Synopses & Reviews
If ever a subject and a writer were perfectly matched it is here. The fated voyage of the Titanic with its heroics and horror has been dramatized many times before, but never by an artist with the skills and sensibility of Beryl Bainbridge.
On Wednesday, April 10 1912, the RMS Titanic left Southampton on her maiden voyage to New York. Four days later, half an hour before midnight, she struck an iceberg. By 2 a.m. the last lifeboat had rowed frantically away. Minutes later the great ship sank. Fifteen hundred people had lost their lives.
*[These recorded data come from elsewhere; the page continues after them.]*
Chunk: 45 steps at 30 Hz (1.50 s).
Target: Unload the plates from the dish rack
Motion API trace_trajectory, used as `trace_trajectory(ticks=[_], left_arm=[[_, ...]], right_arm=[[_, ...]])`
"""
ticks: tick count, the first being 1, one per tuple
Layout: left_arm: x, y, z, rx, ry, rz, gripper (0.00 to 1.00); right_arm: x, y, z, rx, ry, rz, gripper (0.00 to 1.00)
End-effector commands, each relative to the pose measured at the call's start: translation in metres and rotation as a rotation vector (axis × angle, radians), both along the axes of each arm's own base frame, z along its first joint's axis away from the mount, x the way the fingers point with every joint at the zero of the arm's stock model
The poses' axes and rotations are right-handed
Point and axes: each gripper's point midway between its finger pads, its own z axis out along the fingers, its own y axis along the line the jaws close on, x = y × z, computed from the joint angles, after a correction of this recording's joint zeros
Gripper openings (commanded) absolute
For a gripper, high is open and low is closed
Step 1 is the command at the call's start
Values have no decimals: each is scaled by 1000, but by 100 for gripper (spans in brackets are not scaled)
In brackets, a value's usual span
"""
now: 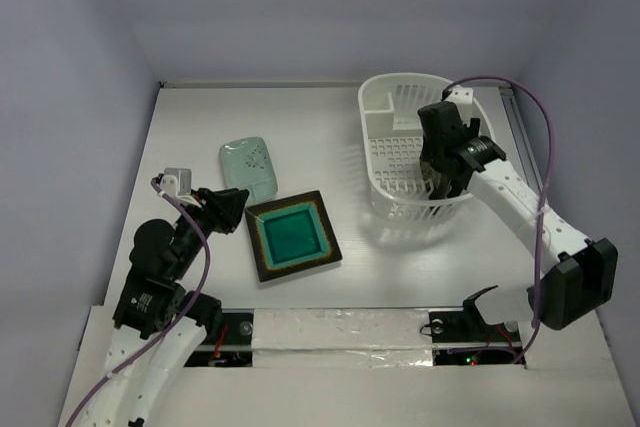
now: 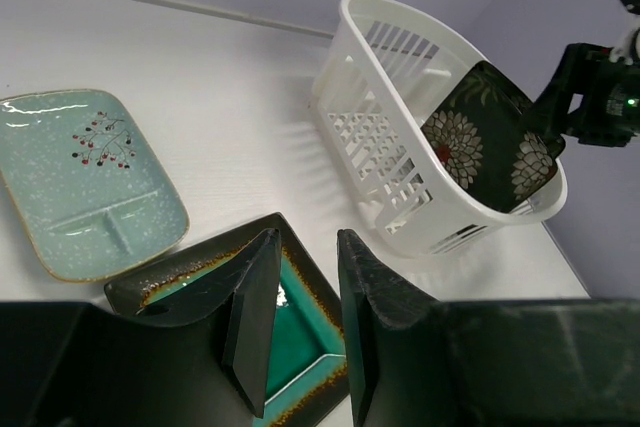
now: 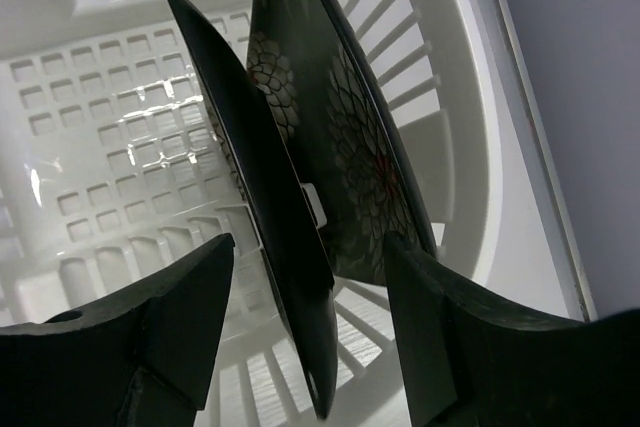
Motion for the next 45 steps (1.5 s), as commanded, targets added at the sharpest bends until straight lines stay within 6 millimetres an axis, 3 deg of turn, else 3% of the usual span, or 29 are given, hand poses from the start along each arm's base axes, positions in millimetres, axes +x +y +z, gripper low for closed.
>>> trace_trajectory(ticks=[1, 2, 6, 14, 17, 18, 21, 24, 45], left_arm=[[-2, 1, 18, -26, -57, 3, 26], [-3, -1, 17, -25, -56, -6, 26], [-4, 0, 18, -27, -61, -3, 26], [-5, -2, 18, -28, -61, -12, 26], [-5, -2, 18, -28, -61, -12, 26], [-5, -2, 19, -28, -63, -15, 26], [-5, -3, 18, -27, -60, -15, 26], [-4, -3, 17, -28, -58, -14, 26], [-3, -4, 16, -27, -51, -20, 27]], right_arm=[[12, -2, 7, -25, 21, 15, 66], [16, -2, 2, -30, 39, 14, 66], [25, -5, -11, -48, 84, 17, 47], [34, -2, -30, -67, 152, 44, 45], [35, -2, -28, -75, 157, 45, 27], [35, -3, -26, -78, 156, 42, 16], [33, -5, -16, -79, 136, 32, 5], [30, -8, -2, -77, 110, 24, 0], [24, -6, 41, -214, 35, 52, 0]])
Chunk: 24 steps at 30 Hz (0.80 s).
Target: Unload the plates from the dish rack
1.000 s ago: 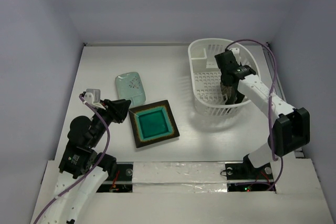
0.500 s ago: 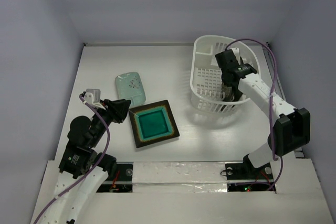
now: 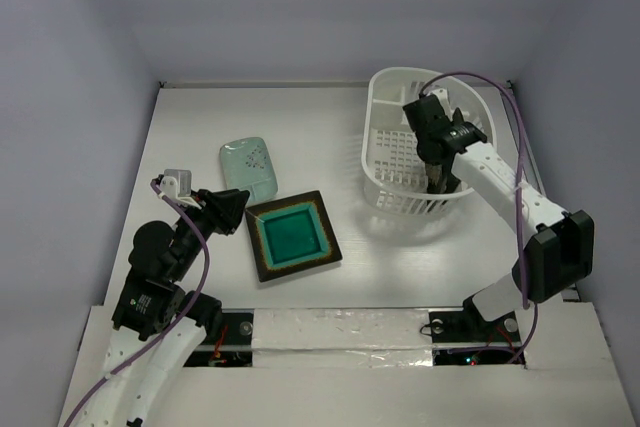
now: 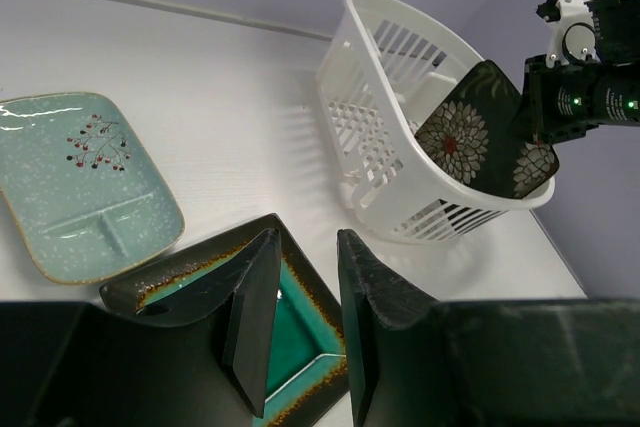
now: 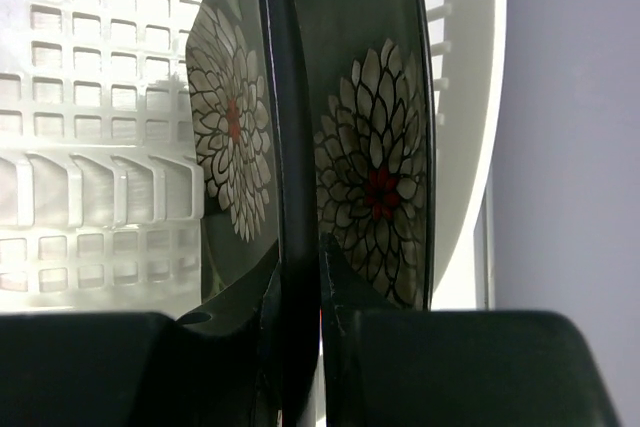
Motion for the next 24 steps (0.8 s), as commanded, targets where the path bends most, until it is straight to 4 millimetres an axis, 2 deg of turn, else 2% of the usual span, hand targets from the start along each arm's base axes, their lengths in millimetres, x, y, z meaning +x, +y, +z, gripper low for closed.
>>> trace_trajectory(ticks=[1, 5, 6, 8, 10, 12, 13, 17, 21, 22, 23, 24], left_arm=[[0, -2, 14, -24, -41, -8, 27], [0, -2, 13, -23, -38, -7, 27], [0, -2, 13, -23, -38, -7, 27], [0, -2, 13, -23, -38, -8, 27], [0, -2, 13, -22, -37, -8, 27], [0, -2, 14, -22, -40, -7, 27], [0, -2, 13, -22, -37, -8, 27], [0, -2, 13, -23, -38, -8, 27], [1, -3, 11, -20, -33, -8, 27], [2, -2, 11, -22, -32, -7, 27], [1, -3, 12, -22, -33, -8, 27], [2, -3, 11, -21, -29, -8, 27]], right_arm=[[9, -3, 72, -8, -218, -30, 0], [4, -5, 95, -5, -271, -42, 0], [1, -4, 109, 12, -306, -43, 0], [-4, -6, 124, 14, -336, -51, 0], [-10, -8, 148, 34, -394, -61, 0], [-18, -4, 162, 50, -423, -51, 0], [-23, -8, 176, 62, -459, -66, 0], [-39, 6, 210, 177, -553, -4, 0], [-53, 42, 232, 368, -646, 125, 0], [-58, 66, 232, 440, -637, 219, 0], [-58, 81, 239, 516, -668, 269, 0], [-64, 96, 231, 580, -658, 321, 0]])
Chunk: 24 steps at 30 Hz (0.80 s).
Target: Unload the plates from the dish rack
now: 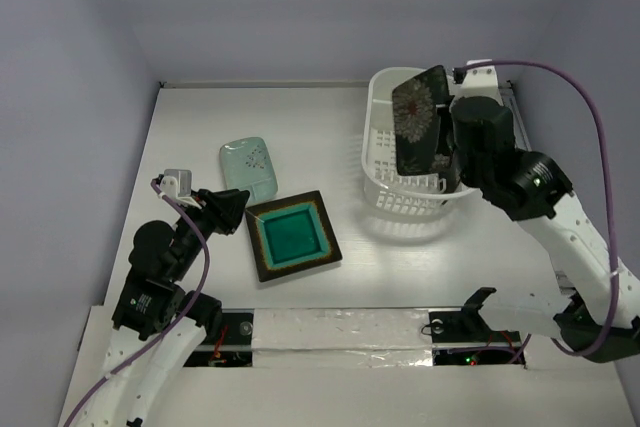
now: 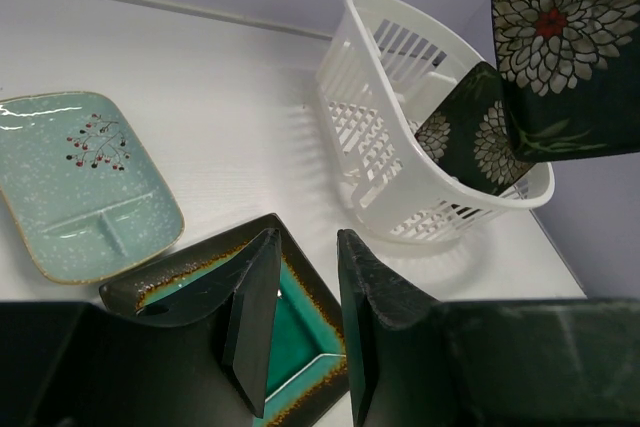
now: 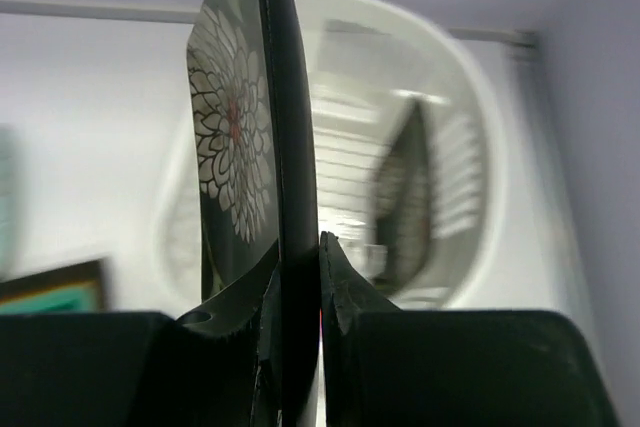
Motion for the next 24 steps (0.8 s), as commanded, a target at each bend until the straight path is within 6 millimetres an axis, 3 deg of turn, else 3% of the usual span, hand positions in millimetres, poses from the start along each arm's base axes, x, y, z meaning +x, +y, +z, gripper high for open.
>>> trace_trajectory(ticks=[1, 2, 3, 6, 7, 9, 10, 11, 18, 20, 21, 24], left_arm=[[2, -3, 10, -19, -27, -8, 26], [4, -1, 10, -18, -25, 1, 27], [5, -1, 8, -16, -19, 3, 27], [8, 0, 7, -7, -10, 14, 27], [9, 2, 6, -6, -7, 26, 27], [11, 5, 6, -4, -7, 43, 27], [11, 6, 7, -5, -7, 46, 27], [12, 7, 7, -5, -7, 53, 27], [16, 9, 3, -1, 6, 64, 31], [17, 9, 3, -1, 6, 64, 32], [18, 11, 3, 0, 8, 72, 32], [18, 11, 3, 0, 8, 72, 33]], right_arm=[[-10, 72, 42, 334, -167, 289, 0], [-14, 92, 50, 405, -204, 366, 0], [-16, 105, 31, 447, -168, 412, 0], [-33, 155, 23, 595, -138, 618, 0], [-38, 173, 2, 609, -79, 680, 0], [-44, 199, -8, 674, -62, 741, 0], [-47, 206, -22, 676, -20, 751, 0], [-48, 214, -20, 706, -34, 774, 0], [-55, 269, -70, 813, 77, 829, 0], [-55, 278, -75, 841, 83, 835, 0], [-53, 283, -89, 850, 113, 822, 0], [-47, 291, -106, 870, 141, 796, 0]])
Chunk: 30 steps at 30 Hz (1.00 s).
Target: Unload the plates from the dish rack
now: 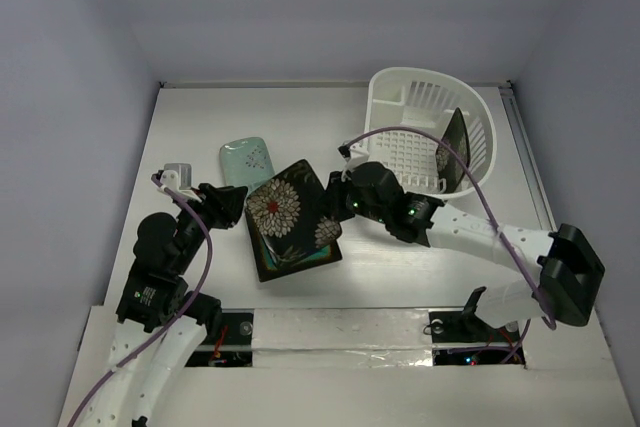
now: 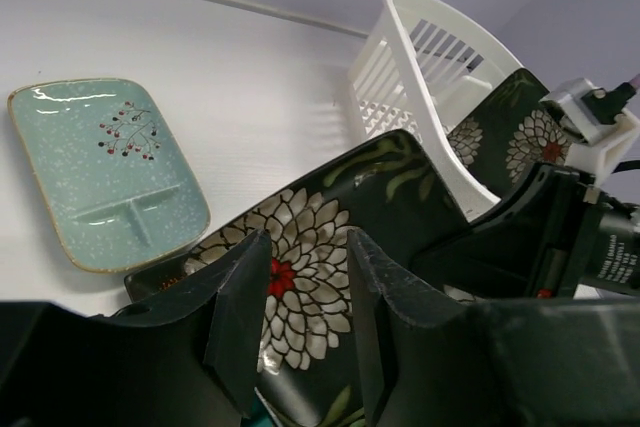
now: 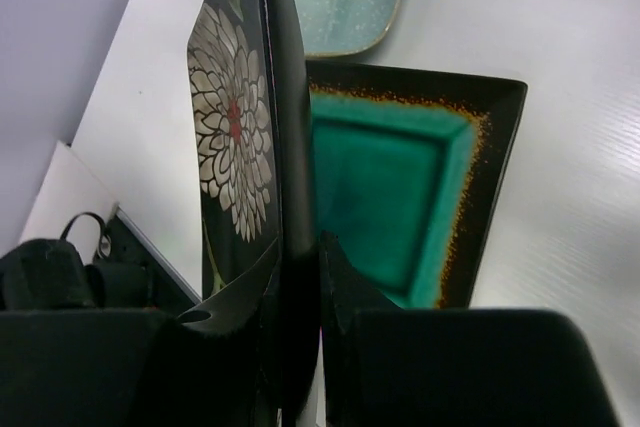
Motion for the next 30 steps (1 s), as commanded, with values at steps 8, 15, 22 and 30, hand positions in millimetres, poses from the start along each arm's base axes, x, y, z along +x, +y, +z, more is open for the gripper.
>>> trace_trajectory(ticks=[8, 15, 22, 30], left_arm=[[3, 0, 12, -15, -39, 1, 37], [1, -2, 13, -19, -44, -8, 41], [1, -1, 15, -19, -51, -8, 47], [-1, 2, 20, -17, -66, 4, 70]], right_arm=[[27, 41, 40, 296, -39, -70, 0], [26, 45, 8, 272, 24, -78, 0], [19, 48, -14, 253, 72, -68, 0], [11, 46, -45, 187, 129, -66, 16]])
Every Man for Himself recaptures those four crucial days at the end of the Belle Epoque. J. Pierpont Morgan's nephew, en route to New York, has booked passage on the world's most luxurious ocean liner. His companions include a host of Guggenheims, Vanderbilts, and upper crust fellow travelers. It is a voyage of black-tie dining and moonlight serenades, of illicit romances and reserved travelers with shadowy pasts. The young Morgan soon finds his destiny linked to those of his shipmates, memorable personalities all, as the great ship sails toward her fate.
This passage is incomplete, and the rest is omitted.